As tropas iraquianas lançaram hoje uma operação para recuperar a última das localidades nas mãos do Estado Islâmico, Rawa

O primeiro-ministro do Iraque calculou hoje em "mais de 100 mil milhões de dólares (85,7 mil milhões de euros)" os prejuízos causados pelo grupo extremista Estado Islâmico (EI) nos três anos de ocupação de vastas zonas do país.

"Os prejuízos da ocupação do EI das cidades iraquianas ascendem já a mais de 100 mil milhões de dólares", afirmou Haider al-Abadi durante uma visita a Kerbala, cidade santa xiita onde terminou na sexta-feira uma importante peregrinação.

"E isto apenas em danos à economia e às infraestruturas", adiantou.

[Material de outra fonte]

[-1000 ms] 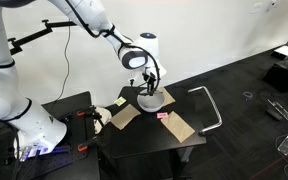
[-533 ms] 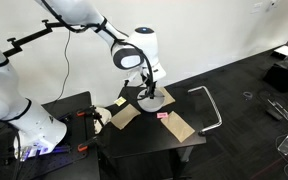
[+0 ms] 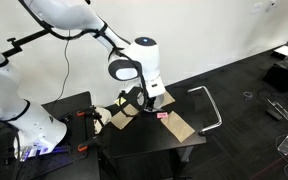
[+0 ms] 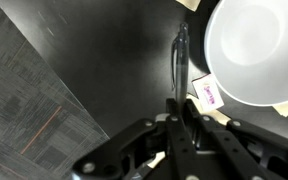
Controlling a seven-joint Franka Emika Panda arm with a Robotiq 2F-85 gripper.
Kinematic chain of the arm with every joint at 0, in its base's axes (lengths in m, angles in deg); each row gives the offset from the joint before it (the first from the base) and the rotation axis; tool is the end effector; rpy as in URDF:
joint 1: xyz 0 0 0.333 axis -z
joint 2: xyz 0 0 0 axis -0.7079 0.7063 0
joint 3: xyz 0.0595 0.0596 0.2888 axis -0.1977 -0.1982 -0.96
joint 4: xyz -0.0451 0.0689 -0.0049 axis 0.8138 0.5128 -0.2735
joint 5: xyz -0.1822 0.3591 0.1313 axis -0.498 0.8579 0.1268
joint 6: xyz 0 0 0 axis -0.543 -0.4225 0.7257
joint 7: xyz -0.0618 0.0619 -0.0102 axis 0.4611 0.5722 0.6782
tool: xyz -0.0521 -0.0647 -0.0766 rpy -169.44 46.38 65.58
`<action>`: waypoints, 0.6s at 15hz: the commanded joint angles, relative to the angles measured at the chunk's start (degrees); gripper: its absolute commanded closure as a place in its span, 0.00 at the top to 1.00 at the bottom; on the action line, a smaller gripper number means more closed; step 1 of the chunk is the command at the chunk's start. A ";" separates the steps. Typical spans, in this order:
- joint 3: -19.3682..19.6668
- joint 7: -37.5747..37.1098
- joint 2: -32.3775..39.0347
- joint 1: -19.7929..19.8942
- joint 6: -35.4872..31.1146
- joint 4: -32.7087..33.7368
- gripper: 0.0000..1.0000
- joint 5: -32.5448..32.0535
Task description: Move the pen to the right
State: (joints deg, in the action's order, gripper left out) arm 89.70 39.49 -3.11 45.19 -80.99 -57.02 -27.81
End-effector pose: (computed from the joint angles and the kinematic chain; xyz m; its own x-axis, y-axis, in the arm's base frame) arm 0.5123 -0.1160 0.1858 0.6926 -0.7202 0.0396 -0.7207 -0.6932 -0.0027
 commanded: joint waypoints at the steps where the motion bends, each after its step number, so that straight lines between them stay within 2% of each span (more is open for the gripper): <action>1: -0.62 2.79 0.80 3.29 -1.42 -0.92 0.03 3.34; 5: -1.79 9.10 3.99 6.55 -2.08 0.18 0.03 8.95; 9: -4.13 15.55 8.32 9.25 -5.90 1.61 0.03 14.93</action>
State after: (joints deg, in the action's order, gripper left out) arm 88.07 50.82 2.12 51.99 -83.98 -57.04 -16.79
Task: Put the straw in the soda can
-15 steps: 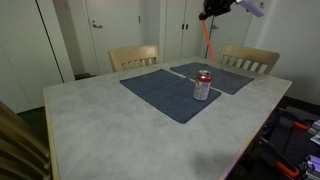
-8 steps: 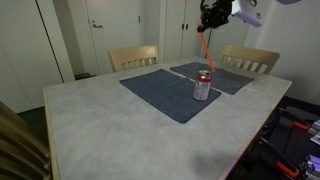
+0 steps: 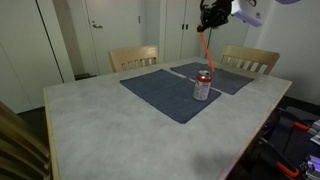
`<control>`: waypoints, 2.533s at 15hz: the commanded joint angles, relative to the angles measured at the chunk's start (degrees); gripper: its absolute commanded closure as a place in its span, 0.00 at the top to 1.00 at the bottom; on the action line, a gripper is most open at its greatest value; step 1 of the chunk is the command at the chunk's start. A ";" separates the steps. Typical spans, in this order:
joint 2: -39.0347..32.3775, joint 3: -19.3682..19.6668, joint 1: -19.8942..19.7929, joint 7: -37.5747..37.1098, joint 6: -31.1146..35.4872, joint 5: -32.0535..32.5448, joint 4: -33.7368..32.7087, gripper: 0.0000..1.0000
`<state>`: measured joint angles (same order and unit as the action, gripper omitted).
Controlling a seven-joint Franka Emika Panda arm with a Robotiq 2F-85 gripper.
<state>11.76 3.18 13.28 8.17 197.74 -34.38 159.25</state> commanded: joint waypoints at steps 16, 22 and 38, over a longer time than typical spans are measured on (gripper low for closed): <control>-0.14 -19.00 -23.91 7.19 0.10 -4.03 -3.97 0.02; 0.07 -25.81 -26.49 4.73 0.12 -8.39 -0.33 0.02; 7.47 -64.26 -59.49 -1.72 0.14 -16.68 -0.37 0.02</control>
<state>17.84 -53.32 -38.79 7.13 197.88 -48.97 158.89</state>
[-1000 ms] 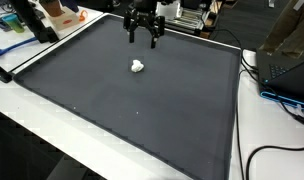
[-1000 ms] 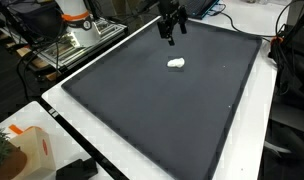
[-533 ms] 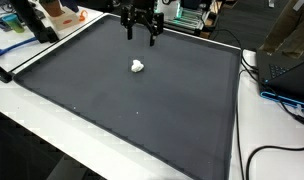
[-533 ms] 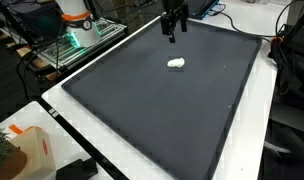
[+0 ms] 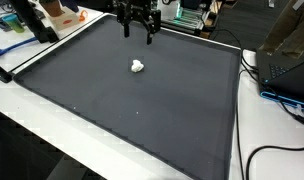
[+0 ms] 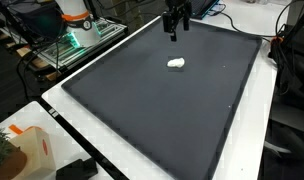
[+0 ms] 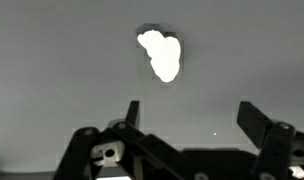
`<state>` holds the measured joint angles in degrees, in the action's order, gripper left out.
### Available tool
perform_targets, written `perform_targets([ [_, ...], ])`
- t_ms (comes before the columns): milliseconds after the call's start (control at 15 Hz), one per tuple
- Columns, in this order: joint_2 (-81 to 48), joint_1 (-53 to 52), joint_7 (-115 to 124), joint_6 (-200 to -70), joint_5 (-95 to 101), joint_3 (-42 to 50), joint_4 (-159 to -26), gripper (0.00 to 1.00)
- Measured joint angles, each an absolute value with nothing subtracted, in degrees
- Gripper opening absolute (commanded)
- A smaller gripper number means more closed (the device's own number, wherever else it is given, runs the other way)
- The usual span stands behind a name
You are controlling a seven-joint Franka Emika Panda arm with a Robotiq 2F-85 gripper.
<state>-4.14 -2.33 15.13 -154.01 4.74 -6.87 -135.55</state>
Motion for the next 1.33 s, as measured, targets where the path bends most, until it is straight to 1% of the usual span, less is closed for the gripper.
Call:
perform_targets([
  [267, -5.17, -2.33, 12.28, -142.72, 3.83, -6.6, -127.9, 1.0],
  [533, -8.07, -2.34, 9.01, -135.13, 2.06, -6.58, -121.81, 1.0],
  [1067, -9.55, -2.66, 8.79, -133.89, 1.61, -6.12, -119.73, 1.0],
  [1333, -10.57, -3.38, 13.03, -127.35, 4.17, -4.71, -115.02, 1.0],
])
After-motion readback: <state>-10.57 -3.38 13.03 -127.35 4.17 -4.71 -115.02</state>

O EI apossou-se em 2014 de perto de um terço do território iraquiano, a norte e a oeste de Bagdad. O grupo também realizou "uma limpeza cultural" arrasando uma parte dos vestígios da antiga Mesopotâmia, segundo a ONU.

Em Mossul, segunda cidade do país, os 'jihadistas' saquearam tesouros pré-islâmicos, dinamitaram a emblemática mesquita al-Nuri com o seu minarete inclinado do século XII e deitaram fogo à principal biblioteca.

Os combates para expulsar o EI destruíram uma grande parte das cidades que os extremistas ocupavam.

O custo total para a reconstrução foi estimado entre 700 e 1.000 mil milhões de dólares (600 e 857 mil milhões de euros).

As tropas iraquianas lançaram hoje uma operação para recuperar a última das localidades nas mãos do EI, Rawa, assim como "limpar as zonas a descoberto no deserto" no oeste do país, segundo Abadi, também comandante-chefe das forças armadas.